Videocut Skills: AI Video Editing That Understands What You're Saying

Smars
Agent Skills , Open Source
06 Jun, 2026

You record a 19-minute talking-head video. You say the same sentence three times. You correct yourself mid-sentence. You say “um” forty times. The content is good but the pacing is unwatchable.

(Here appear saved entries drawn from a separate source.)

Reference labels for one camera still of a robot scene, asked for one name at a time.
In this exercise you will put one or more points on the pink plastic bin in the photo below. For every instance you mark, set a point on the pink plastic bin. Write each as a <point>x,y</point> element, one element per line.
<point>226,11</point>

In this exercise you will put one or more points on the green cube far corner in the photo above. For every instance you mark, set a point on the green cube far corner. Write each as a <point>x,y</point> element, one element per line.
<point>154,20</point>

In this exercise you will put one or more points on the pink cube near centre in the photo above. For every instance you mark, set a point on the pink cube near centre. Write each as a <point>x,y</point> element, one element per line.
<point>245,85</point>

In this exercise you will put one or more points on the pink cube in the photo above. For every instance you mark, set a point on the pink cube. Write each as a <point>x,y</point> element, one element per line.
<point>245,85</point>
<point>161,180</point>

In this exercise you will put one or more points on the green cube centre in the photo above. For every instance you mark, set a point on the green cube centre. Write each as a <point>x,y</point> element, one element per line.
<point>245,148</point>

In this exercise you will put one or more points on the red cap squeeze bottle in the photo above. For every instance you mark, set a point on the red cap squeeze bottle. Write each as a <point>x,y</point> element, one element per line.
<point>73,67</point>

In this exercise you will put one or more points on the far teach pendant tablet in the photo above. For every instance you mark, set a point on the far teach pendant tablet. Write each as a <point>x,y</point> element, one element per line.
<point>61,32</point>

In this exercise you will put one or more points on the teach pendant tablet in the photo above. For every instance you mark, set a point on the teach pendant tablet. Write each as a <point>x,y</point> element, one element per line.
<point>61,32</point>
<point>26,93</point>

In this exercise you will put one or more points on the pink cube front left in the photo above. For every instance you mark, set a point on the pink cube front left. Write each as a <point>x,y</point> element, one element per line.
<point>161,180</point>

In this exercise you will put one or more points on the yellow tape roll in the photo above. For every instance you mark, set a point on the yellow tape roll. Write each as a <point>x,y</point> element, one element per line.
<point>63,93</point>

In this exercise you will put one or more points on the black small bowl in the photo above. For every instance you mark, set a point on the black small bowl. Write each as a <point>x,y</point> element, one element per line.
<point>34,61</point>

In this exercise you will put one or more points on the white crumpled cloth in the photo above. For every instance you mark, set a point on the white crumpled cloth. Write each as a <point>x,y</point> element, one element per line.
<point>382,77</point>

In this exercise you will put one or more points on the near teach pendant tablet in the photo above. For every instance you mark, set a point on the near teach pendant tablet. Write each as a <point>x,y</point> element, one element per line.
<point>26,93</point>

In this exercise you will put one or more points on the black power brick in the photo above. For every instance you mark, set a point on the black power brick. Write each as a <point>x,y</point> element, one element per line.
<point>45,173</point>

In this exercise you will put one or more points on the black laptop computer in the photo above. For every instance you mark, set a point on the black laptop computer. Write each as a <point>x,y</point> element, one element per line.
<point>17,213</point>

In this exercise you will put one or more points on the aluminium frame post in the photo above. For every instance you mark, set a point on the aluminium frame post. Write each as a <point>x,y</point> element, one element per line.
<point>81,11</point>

You open 剪映 (CapCut). You hit “smart cut silence.” It removes the dead air. It keeps all three versions of the same sentence. It keeps every “uh” and every failed take. It doesn’t understand language — it only sees audio waveforms.

Videocut Skills solves this with semantics. It’s a Claude Code plugin that edits spoken-word video the way a human editor would: by understanding what you actually said.

What You Get

Videocut Skills turns Claude Code into a video editing agent. Five skills that form a complete pipeline, from raw footage to finished subtitled video.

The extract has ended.